Kayak is a reasonable IPO candidate. But it shouldn’t be in registration right now.
Online travel search company Kayak amended its IPO filing this week, explicitly acknowledging that Google’s (GOOG) acquisition of ITA Software – which once shared a couple of investors with Kayak – could become problematic.
Kayak is one of the companies that Benchmark Capital’s Bill Gurley discussed in a recent blog post arguing that if you’re going to file for an IPO, you had better price. And not in a good way, since it’s now been on file for over 10 months.

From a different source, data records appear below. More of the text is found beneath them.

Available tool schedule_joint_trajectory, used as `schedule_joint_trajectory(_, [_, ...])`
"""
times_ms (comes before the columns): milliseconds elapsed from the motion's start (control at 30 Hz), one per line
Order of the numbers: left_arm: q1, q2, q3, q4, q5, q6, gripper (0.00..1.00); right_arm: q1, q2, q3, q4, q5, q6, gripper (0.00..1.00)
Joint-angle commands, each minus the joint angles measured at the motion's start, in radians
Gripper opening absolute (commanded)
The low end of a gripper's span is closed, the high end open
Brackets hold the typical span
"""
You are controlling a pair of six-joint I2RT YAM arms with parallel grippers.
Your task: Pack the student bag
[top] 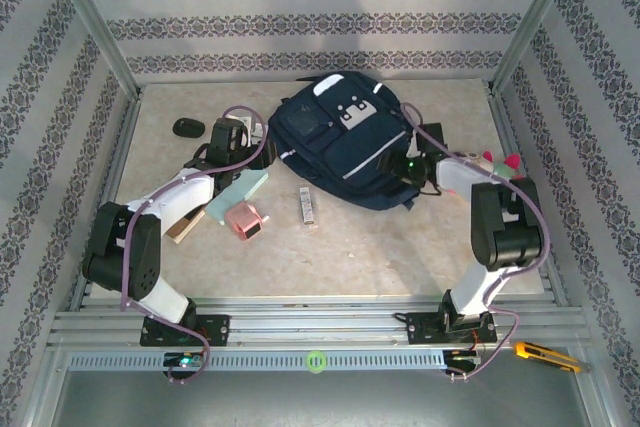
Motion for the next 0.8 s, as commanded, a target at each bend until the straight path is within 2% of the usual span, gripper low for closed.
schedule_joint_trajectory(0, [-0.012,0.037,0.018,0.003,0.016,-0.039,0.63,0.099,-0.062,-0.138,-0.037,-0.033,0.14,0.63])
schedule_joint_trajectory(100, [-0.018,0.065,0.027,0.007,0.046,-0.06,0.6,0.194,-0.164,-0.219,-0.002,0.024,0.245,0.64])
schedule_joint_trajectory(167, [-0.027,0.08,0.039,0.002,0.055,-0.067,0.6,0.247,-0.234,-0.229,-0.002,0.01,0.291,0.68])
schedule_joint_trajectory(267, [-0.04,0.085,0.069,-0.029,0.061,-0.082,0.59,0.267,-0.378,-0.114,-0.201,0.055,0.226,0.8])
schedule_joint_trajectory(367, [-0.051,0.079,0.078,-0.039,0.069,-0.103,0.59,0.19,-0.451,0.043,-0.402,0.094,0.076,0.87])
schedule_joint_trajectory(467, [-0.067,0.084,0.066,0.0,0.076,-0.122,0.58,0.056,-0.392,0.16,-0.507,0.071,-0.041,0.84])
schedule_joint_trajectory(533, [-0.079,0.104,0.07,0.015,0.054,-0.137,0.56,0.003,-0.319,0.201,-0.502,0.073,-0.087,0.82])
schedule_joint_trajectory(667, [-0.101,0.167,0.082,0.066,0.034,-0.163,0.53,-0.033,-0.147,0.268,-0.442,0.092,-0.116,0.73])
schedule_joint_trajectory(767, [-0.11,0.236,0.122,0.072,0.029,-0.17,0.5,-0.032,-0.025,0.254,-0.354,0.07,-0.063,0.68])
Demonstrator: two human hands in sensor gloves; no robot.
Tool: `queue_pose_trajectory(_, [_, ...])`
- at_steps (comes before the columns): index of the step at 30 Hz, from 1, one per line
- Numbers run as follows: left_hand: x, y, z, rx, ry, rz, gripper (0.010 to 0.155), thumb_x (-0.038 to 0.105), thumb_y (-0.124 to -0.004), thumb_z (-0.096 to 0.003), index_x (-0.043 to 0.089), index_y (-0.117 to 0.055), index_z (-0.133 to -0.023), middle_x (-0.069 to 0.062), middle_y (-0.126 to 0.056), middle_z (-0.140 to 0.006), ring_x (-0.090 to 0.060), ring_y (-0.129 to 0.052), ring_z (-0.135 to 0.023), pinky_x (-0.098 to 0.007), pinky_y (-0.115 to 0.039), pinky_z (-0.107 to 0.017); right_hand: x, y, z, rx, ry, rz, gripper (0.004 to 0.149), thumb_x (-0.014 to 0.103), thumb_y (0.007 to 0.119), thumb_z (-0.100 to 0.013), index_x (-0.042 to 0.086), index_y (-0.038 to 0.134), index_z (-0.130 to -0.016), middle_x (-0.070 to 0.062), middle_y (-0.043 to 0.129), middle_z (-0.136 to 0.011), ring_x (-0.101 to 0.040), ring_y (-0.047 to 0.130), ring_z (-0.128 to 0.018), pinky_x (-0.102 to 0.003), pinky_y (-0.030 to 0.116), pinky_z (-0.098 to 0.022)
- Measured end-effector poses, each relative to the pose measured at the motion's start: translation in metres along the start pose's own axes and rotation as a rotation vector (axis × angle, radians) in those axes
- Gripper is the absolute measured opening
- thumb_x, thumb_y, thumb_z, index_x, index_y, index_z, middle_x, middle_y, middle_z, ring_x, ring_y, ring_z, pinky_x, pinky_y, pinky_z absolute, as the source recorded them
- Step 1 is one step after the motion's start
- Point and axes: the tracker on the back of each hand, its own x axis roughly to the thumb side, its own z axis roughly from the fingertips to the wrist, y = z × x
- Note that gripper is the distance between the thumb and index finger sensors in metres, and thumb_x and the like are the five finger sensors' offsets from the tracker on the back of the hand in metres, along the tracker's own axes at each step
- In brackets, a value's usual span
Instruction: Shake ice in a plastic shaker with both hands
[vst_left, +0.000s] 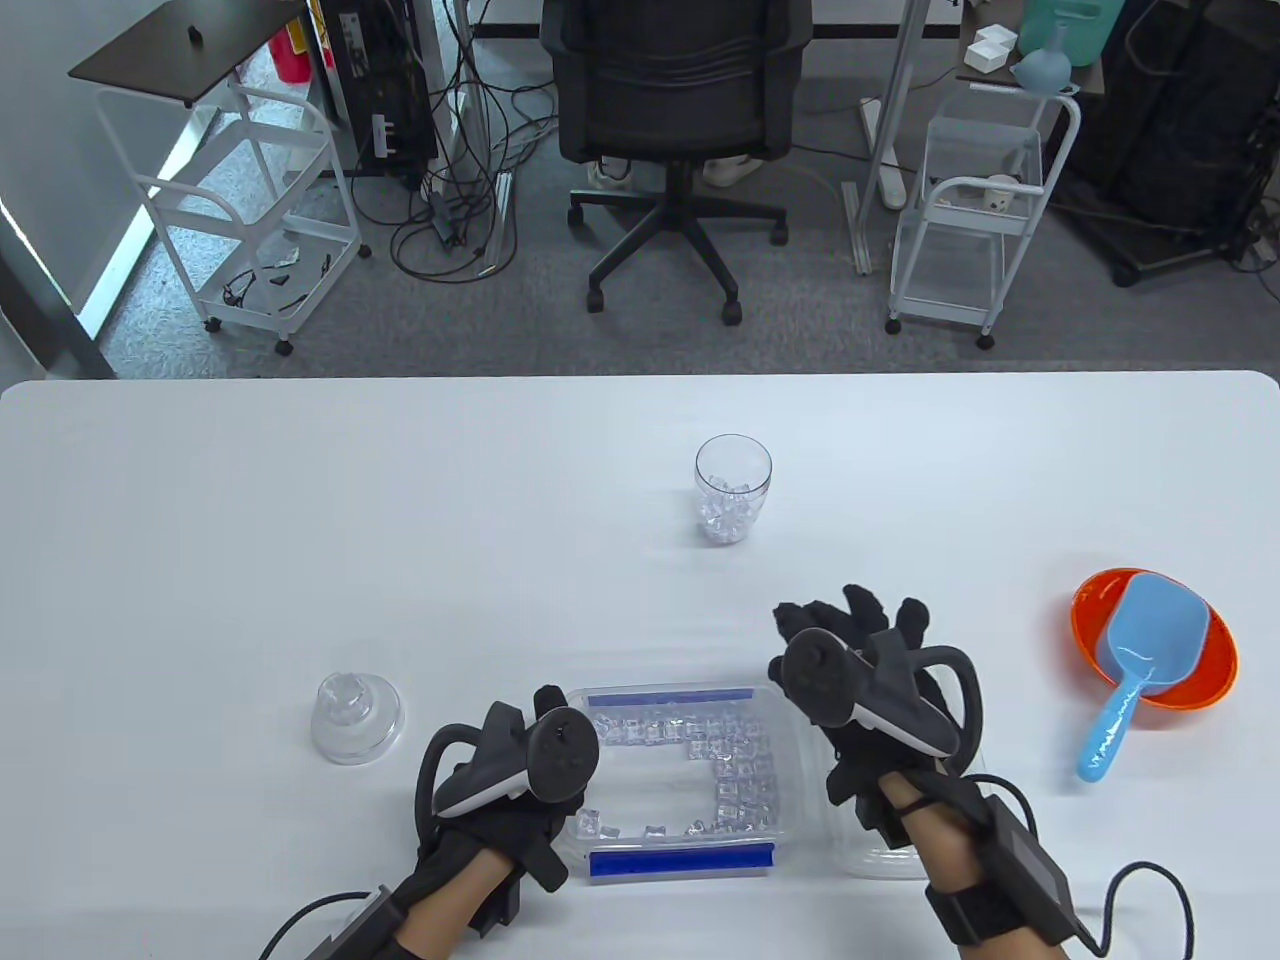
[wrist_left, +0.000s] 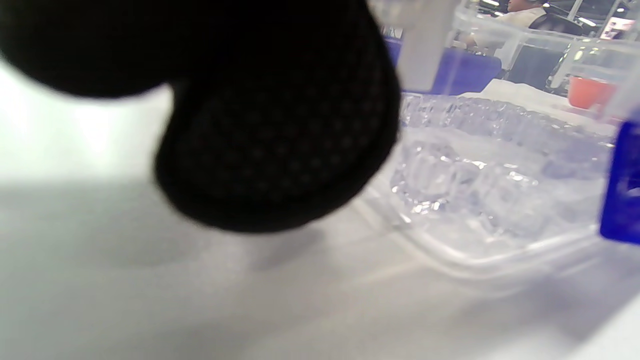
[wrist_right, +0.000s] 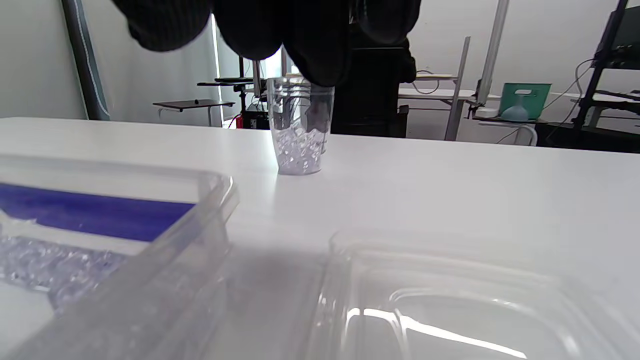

Let me add a corollary, based on a recent conversation with a banker who underwrites tech IPOs: If you’re going to file for an IPO and a massive exogenous event occurs, it’s okay to pull the filing. What it’s not okay to do, however, is just sit there and let the filing fester.
For Kayak, therefore, the banker suggests it should have pulled the moment
Google announced the ITA acquisition received regulatory approval to acquire ITA Software (it had been part of a coalition that lobbied to block the deal). It wouldn’t have suffered the negative stigma of a failed offering, because the decision would not have been a direct reflection on the company’s underlying financials. Just an acknowledgement of some exogenous upheaval, with Kayak able to later re-file with a story about how it had analyzed the threat, responded to it and become ready to move forward.
Instead, Kayak is stuck in registration no-man’s land: Weaker financials than when it filed — in terms of net income — in a market where even the strongest registrants are reluctant to price. Google may have caused many of Kayak’s IPO problems, but at least one of them was self-inflicted.